Records contained in a dataset

********

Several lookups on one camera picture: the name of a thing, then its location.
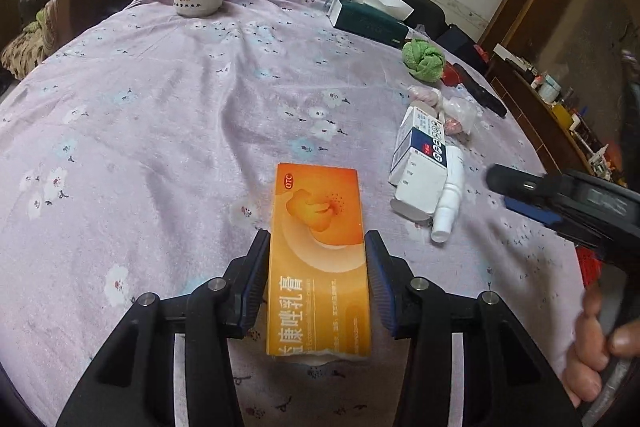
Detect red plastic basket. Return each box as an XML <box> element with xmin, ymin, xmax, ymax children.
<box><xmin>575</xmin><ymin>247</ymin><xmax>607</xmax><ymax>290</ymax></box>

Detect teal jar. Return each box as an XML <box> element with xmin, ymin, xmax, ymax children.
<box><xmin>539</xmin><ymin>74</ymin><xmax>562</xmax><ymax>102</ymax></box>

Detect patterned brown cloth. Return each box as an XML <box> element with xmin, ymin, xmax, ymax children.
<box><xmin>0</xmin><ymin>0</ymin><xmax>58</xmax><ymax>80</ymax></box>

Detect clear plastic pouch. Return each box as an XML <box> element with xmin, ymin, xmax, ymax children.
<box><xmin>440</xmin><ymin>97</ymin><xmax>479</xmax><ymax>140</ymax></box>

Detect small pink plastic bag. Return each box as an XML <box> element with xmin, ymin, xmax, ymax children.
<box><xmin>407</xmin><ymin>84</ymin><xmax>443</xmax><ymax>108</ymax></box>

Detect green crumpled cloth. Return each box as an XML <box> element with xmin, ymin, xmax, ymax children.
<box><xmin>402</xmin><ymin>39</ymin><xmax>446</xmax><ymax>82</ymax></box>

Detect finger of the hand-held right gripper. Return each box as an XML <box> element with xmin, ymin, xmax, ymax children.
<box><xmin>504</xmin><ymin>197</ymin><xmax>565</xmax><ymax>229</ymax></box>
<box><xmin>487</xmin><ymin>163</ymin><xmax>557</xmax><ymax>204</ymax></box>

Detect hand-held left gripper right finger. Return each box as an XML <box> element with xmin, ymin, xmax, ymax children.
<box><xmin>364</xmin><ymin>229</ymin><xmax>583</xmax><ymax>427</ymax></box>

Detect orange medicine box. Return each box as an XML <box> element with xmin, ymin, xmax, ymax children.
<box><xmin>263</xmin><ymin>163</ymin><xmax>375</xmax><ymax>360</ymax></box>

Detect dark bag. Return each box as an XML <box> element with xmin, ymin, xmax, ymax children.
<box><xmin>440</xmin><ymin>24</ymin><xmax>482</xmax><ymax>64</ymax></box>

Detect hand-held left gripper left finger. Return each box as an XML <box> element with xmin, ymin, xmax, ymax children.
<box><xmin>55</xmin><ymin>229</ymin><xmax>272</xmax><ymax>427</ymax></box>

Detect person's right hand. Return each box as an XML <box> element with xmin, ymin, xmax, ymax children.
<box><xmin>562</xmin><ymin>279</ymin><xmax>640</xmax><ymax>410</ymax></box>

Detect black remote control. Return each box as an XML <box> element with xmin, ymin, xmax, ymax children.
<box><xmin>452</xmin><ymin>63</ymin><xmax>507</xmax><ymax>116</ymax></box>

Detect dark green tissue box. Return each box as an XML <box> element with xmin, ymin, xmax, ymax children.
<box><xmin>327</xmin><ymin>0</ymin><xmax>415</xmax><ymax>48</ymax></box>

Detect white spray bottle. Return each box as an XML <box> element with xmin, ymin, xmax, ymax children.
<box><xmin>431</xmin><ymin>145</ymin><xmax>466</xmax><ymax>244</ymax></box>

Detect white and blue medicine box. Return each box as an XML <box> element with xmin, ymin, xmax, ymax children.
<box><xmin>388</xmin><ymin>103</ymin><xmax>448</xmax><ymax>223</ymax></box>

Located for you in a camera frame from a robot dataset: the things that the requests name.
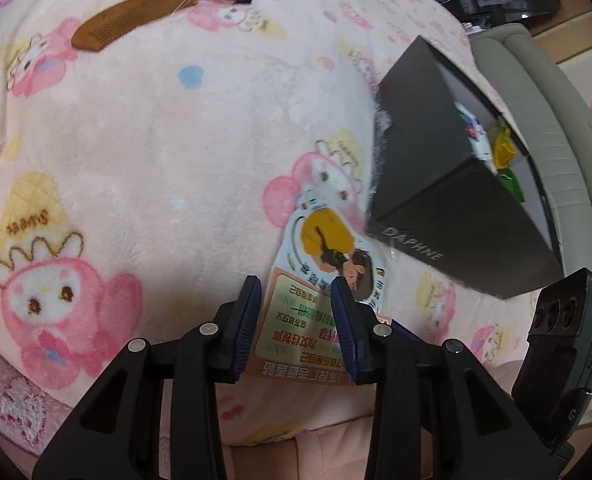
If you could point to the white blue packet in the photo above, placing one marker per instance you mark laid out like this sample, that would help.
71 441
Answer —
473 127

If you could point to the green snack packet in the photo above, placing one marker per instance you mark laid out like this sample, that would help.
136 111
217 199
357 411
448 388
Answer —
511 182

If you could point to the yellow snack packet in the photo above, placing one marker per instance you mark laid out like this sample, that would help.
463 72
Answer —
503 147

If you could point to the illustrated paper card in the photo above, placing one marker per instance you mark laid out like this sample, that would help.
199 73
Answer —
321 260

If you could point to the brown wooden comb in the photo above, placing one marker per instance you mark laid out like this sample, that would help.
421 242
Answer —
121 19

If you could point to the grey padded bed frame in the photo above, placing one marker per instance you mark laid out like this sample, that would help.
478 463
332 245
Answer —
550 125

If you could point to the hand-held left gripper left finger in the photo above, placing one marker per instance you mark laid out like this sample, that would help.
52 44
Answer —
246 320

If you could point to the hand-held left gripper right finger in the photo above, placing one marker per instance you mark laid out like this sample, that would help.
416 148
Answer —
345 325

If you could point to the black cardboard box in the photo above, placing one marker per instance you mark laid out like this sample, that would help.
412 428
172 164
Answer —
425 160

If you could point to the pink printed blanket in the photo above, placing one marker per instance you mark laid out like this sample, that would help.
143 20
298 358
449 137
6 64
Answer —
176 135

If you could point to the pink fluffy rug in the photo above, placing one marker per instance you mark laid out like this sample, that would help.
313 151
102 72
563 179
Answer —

********

* **TASK INSTRUCTIONS**: Write out every entry above exactly as it stands, minus the pictures.

* **EXERCISE ANSWER**:
Several lookups on one camera picture: the name of a thing, then its location.
Detect red plastic basket. Return each box as an XML <box> element with xmin, ymin, xmax, ymax children.
<box><xmin>575</xmin><ymin>247</ymin><xmax>607</xmax><ymax>290</ymax></box>

Detect teal jar. Return each box as an XML <box> element with xmin, ymin, xmax, ymax children.
<box><xmin>539</xmin><ymin>74</ymin><xmax>562</xmax><ymax>102</ymax></box>

Detect patterned brown cloth. Return each box as an XML <box> element with xmin, ymin, xmax, ymax children.
<box><xmin>0</xmin><ymin>0</ymin><xmax>58</xmax><ymax>80</ymax></box>

Detect clear plastic pouch. Return each box as an XML <box> element with xmin, ymin, xmax, ymax children.
<box><xmin>440</xmin><ymin>97</ymin><xmax>479</xmax><ymax>140</ymax></box>

Detect small pink plastic bag. Return each box as an XML <box> element with xmin, ymin, xmax, ymax children.
<box><xmin>407</xmin><ymin>84</ymin><xmax>443</xmax><ymax>108</ymax></box>

Detect green crumpled cloth. Return each box as an XML <box> element with xmin, ymin, xmax, ymax children.
<box><xmin>402</xmin><ymin>39</ymin><xmax>446</xmax><ymax>82</ymax></box>

Detect finger of the hand-held right gripper. Return each box as an XML <box> element with xmin, ymin, xmax, ymax children.
<box><xmin>504</xmin><ymin>197</ymin><xmax>565</xmax><ymax>229</ymax></box>
<box><xmin>487</xmin><ymin>163</ymin><xmax>557</xmax><ymax>204</ymax></box>

Detect hand-held left gripper right finger. Return each box as an XML <box> element with xmin, ymin, xmax, ymax children.
<box><xmin>364</xmin><ymin>229</ymin><xmax>583</xmax><ymax>427</ymax></box>

Detect orange medicine box. Return each box as an XML <box> element with xmin, ymin, xmax, ymax children.
<box><xmin>263</xmin><ymin>163</ymin><xmax>375</xmax><ymax>360</ymax></box>

Detect dark bag. Return each box as an XML <box> element with xmin, ymin, xmax, ymax children.
<box><xmin>440</xmin><ymin>24</ymin><xmax>482</xmax><ymax>64</ymax></box>

Detect hand-held left gripper left finger. Return each box as an XML <box> element with xmin, ymin, xmax, ymax children.
<box><xmin>55</xmin><ymin>229</ymin><xmax>272</xmax><ymax>427</ymax></box>

Detect person's right hand. Return each box as an XML <box> element with xmin, ymin, xmax, ymax children.
<box><xmin>562</xmin><ymin>279</ymin><xmax>640</xmax><ymax>410</ymax></box>

Detect black remote control. Return each box as an XML <box> element with xmin, ymin, xmax, ymax children.
<box><xmin>452</xmin><ymin>63</ymin><xmax>507</xmax><ymax>116</ymax></box>

Detect dark green tissue box. Return each box as an XML <box> element with xmin, ymin, xmax, ymax children.
<box><xmin>327</xmin><ymin>0</ymin><xmax>415</xmax><ymax>48</ymax></box>

Detect white spray bottle. Return each box as an XML <box> element with xmin, ymin, xmax, ymax children.
<box><xmin>431</xmin><ymin>145</ymin><xmax>466</xmax><ymax>244</ymax></box>

Detect white and blue medicine box. Return each box as an XML <box> element with xmin, ymin, xmax, ymax children.
<box><xmin>388</xmin><ymin>103</ymin><xmax>448</xmax><ymax>223</ymax></box>

Located for you in a camera frame from a robot dataset: the things that the requests name.
If you could point to the white blue packet in the photo above, placing one marker per instance you mark laid out like this sample, that would help.
71 441
Answer —
473 127

If you could point to the green snack packet in the photo above, placing one marker per instance you mark laid out like this sample, that would help.
136 111
217 199
357 411
448 388
Answer —
511 182

If you could point to the yellow snack packet in the photo above, placing one marker per instance you mark laid out like this sample, that would help.
463 72
Answer —
503 147

If you could point to the illustrated paper card in the photo above, placing one marker per instance you mark laid out like this sample, that would help.
199 73
Answer —
321 260

If you could point to the brown wooden comb in the photo above, placing one marker per instance you mark laid out like this sample, that would help.
421 242
Answer —
121 19

If you could point to the grey padded bed frame in the photo above, placing one marker per instance you mark laid out like this sample, that would help.
478 463
332 245
Answer —
550 125

If you could point to the hand-held left gripper left finger in the photo above, placing one marker per instance you mark laid out like this sample, that would help.
52 44
Answer —
246 320

If you could point to the hand-held left gripper right finger in the photo above, placing one marker per instance you mark laid out like this sample, that would help.
416 148
Answer —
345 325

If you could point to the black cardboard box in the photo above, placing one marker per instance you mark laid out like this sample, that would help.
412 428
172 164
Answer —
425 160

If you could point to the pink printed blanket in the photo above, placing one marker per instance you mark laid out like this sample, that would help.
143 20
298 358
449 137
6 64
Answer —
176 135

If you could point to the pink fluffy rug in the photo above, placing one marker per instance you mark laid out like this sample, that would help.
313 151
102 72
563 179
Answer —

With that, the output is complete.